A lumbar laminotomy and laminectomy are two types of spinal decompression surgical procedures that involve your vertebrae’s lamina, the arch of bone that protects the spinal cord. A laminotomy is the partial removal of the spine’s lamina, while a laminectomy is the complete removal of the spine’s lamina. The purpose of these procedures is to relieve pressure on the spinal cord or nerves, usually in the lower back or lumbar area.
Who is a Good Candidate?
Lumbar laminotomies and laminectomies are most often performed on patients who suffer from spinal stenosis. Spinal stenosis involves narrowing of the spinal canal, placing pressure on the spinal cord and causing pain, numbness, and weakness in certain parts of the body. A large portion of patients respond well to non-surgical treatment, but severe symptoms may qualify you for surgery, such as:
- Lack of bowel or bladder control
- Worsening leg weakness
- Presence of infection or abscesses in the spine
- Inability to walk or move for long periods of time
- Presence of tumor in or near the spine
- Diagnosis of a herniated disc
What to Expect Before Surgery
If you are good a candidate for a laminotomy or a laminectomy, you should prepare by following standard surgical protocols:
- Fill out adequate paperwork, including consent forms and medical history
- Complete all pre-surgical tests, such as blood tests, X-rays, electrocardiograms
- Stop taking blood thinners seven days before surgery
What to Expect During the Procedure
Your procedure may be open or minimally invasive, depending on your spinal disorder, how many vertebrae need to be treated, and other factors. In general, a minimally invasive laminotomy is the preferred procedure due to its smaller incisions, less damage to the surrounding tissues, and ability to spare some bone. However, you may need a laminectomy in cases of severe compression.

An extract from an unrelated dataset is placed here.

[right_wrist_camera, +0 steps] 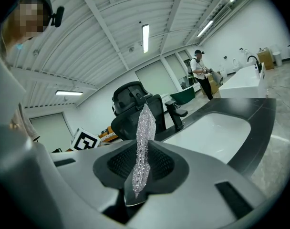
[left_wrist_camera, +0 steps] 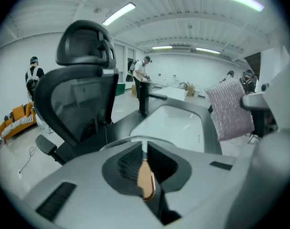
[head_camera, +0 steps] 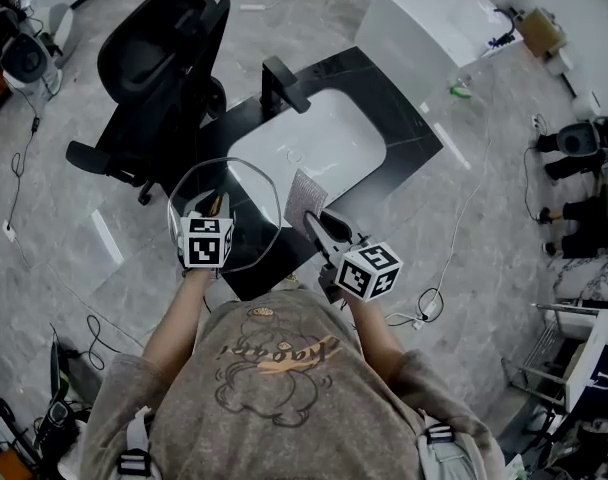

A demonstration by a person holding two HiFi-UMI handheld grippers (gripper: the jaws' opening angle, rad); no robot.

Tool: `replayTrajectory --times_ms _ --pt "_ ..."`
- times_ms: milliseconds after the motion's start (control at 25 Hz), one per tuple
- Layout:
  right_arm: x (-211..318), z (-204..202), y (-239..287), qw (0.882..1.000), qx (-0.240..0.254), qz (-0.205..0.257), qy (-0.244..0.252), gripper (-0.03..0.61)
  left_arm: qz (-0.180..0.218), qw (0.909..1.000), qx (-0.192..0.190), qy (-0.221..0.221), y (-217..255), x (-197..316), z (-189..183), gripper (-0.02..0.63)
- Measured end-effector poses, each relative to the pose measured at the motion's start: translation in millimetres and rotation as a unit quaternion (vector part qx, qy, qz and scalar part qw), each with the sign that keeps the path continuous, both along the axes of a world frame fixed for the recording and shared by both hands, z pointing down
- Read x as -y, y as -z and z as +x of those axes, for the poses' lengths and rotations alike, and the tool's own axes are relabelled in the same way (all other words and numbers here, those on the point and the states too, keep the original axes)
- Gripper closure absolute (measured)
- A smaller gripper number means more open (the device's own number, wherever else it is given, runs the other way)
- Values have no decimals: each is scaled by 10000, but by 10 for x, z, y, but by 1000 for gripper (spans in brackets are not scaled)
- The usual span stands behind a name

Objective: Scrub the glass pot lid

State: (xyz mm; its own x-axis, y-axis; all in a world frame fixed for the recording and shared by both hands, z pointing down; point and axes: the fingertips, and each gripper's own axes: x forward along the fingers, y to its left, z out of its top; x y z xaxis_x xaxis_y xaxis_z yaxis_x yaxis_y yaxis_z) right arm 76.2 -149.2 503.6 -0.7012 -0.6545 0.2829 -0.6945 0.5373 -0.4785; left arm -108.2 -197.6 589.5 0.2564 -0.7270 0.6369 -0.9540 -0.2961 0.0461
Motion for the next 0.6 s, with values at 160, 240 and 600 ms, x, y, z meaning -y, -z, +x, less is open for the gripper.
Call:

During a laminotomy procedure, your surgeon will make a hole in the lamina and take out a small piece of bone, while in a laminectomy procedure, your surgeon will remove a majority of the lamina.
In both types of procedures, your surgeon will also remove any ligaments that have thickened and are compressing the nerves, along with bone spurs, disc fragments, or other elements that may be contributing to nerve root compression. If necessary, a spinal fusion can also be completed at the same time as this procedure.
What to Expect Following Your Procedure
Regardless of what type of decompression procedure you have, your recovery from a laminotomy and a laminectomy can take some time. Most patients will stay in the hospital for at least one night. After leaving the hospital, our surgeons at Spine Care Partners recommend to:
- Begin physical therapy within a week or two
- Keep your incision site dry
- Limit activities for several weeks, especially ones with bending, stooping, or lifting
- Avoid sitting for long durations of time
Your surgeon will also likely prescribe pain medications to help alleviate any discomfort in your back following the procedure.